Myanmar: Ban calls for regional support in seeking democratic transition

24 September 2010 – Secretary-General Ban Ki-moon today assured South-East Asian nations of his commitment to seeking a successful transition to civilian and democratic rule in Myanmar.

“I also count on your support in encouraging Myanmar’s engagement with my good offices,” he told annual gathering at UN Headquarters of foreign ministers of the Association of Southeast Asian Nations (ASEAN).

“The UN and ASEAN share the aim of stability and development in Myanmar. We agree on the critical need for a democratic transition and national reconciliation, and for ensuring free, fair and inclusive elections.

“Failure to meet these expectations could undermine the credibility of the process – which, in turn, could reflect on ASEAN’s collective values and principles. At the same time, we must also help Myanmar, so that they can address these humanitarian and development challenges.”

Last week Mr. Ban voiced concern at the decision by Myanmar’s Election Commission to dissolve 10 political parties, including the National League for Democracy (NLD) and called on the authorities to ensure that November’s elections are fully inclusive.

In August he called on the authorities to release all remaining political prisoners so that they could fully participate in Myanmar’s political life in the polls – the country’s first in 20 years – which are due to be held on 7 November.

Apart from Myanmar, Mr. Ban addressed four other issues with the ministers, beginning with the anti-poverty Millennium Development Goals (MDGs), noting that ASEAN members have been among the most successful in meeting the targets on poverty, child health and education, but that there are wide disparities between and within countries, with progress on child mortality being particularly slow.

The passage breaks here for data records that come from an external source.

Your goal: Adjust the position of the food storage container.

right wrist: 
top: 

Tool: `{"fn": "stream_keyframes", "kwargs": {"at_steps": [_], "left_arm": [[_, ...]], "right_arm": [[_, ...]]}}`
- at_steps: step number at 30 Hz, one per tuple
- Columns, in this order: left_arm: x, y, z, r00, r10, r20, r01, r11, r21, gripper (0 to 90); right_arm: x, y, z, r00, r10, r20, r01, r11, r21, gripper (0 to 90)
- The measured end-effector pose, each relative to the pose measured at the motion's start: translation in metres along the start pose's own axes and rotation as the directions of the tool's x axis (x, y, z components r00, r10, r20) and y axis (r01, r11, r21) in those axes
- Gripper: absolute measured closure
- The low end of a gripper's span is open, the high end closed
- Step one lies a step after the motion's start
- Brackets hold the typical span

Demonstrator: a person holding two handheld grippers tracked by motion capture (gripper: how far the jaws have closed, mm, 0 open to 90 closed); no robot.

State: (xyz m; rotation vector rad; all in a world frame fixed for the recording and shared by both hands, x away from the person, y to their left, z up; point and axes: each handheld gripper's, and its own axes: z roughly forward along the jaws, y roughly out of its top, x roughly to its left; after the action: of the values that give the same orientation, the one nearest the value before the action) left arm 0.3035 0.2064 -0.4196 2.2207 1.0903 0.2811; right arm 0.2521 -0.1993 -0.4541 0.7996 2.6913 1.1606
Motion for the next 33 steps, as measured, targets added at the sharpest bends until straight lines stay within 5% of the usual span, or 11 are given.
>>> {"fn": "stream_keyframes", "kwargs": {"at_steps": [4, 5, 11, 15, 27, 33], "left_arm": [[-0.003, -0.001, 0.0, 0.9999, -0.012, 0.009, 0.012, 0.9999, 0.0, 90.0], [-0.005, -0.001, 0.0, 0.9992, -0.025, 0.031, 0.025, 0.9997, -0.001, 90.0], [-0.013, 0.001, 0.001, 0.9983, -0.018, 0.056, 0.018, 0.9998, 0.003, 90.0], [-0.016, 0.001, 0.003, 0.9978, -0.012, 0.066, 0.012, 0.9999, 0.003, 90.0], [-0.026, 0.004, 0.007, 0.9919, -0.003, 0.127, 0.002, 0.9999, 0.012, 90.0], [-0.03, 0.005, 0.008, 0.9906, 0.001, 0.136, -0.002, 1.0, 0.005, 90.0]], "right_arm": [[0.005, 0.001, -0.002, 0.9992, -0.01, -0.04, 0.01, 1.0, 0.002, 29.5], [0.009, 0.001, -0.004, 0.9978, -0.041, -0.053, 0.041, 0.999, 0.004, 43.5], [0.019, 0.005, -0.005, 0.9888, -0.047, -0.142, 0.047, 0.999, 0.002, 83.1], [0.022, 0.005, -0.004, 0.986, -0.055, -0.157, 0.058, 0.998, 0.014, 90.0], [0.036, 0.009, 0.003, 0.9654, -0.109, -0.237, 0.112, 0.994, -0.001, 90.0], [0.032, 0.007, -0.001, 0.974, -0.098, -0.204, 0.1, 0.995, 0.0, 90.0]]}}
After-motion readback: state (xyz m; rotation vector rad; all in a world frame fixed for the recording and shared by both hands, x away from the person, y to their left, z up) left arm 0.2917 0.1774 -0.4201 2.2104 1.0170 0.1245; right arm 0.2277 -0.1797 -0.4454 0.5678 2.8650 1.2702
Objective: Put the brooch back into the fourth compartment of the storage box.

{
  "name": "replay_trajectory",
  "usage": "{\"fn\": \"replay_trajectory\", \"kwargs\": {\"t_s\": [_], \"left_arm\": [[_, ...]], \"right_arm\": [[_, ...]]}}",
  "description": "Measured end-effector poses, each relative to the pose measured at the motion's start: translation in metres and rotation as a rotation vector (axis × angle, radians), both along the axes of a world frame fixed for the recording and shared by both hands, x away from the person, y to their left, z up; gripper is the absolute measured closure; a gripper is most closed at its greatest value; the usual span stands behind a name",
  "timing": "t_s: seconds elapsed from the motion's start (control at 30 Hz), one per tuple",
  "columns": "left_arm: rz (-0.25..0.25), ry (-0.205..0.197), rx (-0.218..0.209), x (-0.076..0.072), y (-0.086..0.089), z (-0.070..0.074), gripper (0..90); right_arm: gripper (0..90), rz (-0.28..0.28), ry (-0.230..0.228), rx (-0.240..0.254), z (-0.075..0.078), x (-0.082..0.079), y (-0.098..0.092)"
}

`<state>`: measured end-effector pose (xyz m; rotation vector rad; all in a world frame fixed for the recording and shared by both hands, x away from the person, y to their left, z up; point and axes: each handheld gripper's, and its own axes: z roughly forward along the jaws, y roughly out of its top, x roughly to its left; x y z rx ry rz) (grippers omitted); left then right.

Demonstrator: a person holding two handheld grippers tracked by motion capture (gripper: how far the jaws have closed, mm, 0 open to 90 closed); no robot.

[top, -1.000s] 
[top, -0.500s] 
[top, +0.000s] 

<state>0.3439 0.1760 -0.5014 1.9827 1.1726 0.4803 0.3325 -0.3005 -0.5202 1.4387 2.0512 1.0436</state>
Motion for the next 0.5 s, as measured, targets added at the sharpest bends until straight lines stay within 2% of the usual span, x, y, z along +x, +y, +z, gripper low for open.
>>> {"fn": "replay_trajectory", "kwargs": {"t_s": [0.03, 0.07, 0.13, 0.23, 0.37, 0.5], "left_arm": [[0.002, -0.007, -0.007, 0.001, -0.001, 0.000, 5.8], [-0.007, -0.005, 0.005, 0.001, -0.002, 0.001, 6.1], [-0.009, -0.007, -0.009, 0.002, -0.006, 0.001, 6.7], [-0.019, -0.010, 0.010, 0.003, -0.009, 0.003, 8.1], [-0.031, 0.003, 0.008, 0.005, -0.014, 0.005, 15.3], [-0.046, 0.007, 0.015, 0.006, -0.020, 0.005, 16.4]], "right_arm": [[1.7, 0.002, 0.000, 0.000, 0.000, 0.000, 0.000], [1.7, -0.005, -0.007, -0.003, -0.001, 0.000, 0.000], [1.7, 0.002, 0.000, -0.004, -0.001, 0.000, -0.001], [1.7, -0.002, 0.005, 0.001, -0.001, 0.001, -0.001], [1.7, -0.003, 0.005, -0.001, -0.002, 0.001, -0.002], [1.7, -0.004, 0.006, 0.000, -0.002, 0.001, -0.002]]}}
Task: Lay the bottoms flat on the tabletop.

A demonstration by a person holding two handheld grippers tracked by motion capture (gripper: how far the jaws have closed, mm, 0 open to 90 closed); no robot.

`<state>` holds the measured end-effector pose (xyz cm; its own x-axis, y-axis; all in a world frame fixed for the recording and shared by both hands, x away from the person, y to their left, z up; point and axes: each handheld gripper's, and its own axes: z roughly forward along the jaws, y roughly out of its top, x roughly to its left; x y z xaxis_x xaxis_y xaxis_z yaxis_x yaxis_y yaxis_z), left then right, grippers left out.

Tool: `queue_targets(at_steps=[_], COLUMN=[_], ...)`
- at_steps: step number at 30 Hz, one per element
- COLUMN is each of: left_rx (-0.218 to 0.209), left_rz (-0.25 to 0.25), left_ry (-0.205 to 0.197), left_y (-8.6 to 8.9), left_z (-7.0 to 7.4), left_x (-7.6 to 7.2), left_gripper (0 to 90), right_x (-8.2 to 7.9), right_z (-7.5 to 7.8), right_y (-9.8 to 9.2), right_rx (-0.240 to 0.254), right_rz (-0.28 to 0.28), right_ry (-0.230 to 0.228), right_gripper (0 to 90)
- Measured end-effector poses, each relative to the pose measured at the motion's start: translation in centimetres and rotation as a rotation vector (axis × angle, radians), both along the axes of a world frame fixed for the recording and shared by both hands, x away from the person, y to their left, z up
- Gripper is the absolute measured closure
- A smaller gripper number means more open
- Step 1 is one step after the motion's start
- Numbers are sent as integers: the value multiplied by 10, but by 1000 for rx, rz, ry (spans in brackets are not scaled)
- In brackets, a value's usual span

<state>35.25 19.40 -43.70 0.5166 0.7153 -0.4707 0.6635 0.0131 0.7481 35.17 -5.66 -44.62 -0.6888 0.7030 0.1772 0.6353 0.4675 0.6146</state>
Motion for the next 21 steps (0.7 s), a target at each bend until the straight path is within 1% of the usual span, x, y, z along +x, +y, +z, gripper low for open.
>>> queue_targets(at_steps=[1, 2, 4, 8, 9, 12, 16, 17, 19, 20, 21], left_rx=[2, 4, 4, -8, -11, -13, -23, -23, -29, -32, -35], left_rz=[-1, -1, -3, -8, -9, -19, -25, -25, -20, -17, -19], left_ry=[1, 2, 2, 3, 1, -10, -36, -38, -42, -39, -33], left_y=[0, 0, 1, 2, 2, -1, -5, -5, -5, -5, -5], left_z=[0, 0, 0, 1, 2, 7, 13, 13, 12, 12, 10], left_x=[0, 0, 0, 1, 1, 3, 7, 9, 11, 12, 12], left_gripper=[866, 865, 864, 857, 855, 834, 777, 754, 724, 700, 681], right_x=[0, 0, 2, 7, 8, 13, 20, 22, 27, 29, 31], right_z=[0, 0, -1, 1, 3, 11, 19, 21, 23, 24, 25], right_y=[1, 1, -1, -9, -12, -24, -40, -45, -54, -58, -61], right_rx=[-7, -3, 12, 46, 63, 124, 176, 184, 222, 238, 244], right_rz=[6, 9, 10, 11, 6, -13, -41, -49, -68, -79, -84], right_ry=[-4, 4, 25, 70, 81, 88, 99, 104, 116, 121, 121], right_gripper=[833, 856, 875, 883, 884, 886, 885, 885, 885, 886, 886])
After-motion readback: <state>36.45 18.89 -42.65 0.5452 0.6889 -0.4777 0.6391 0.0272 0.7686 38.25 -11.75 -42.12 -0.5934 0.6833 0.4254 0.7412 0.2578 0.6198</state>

Secondly, he commended ASEAN for establishing commissions on human rights and the promotion of the rights of women and children, adding that the UN stands ready to assist the association in strengthening its regional human rights mechanisms.

Thirdly, he called for more effective cooperation on peace and security by working together in concrete areas such as conflict prevention and peacekeeping. Finally he lauded the Secretariat-to-Secretariat cooperation and partnership between the two organizations, citing the joint work on humanitarian relief after Cyclone Nargis devastated Myanmar in 2008 as “a great success and an excellent example.”

ASEAN holds the meeting each year in conjunction with the opening of the General Assembly’s main session.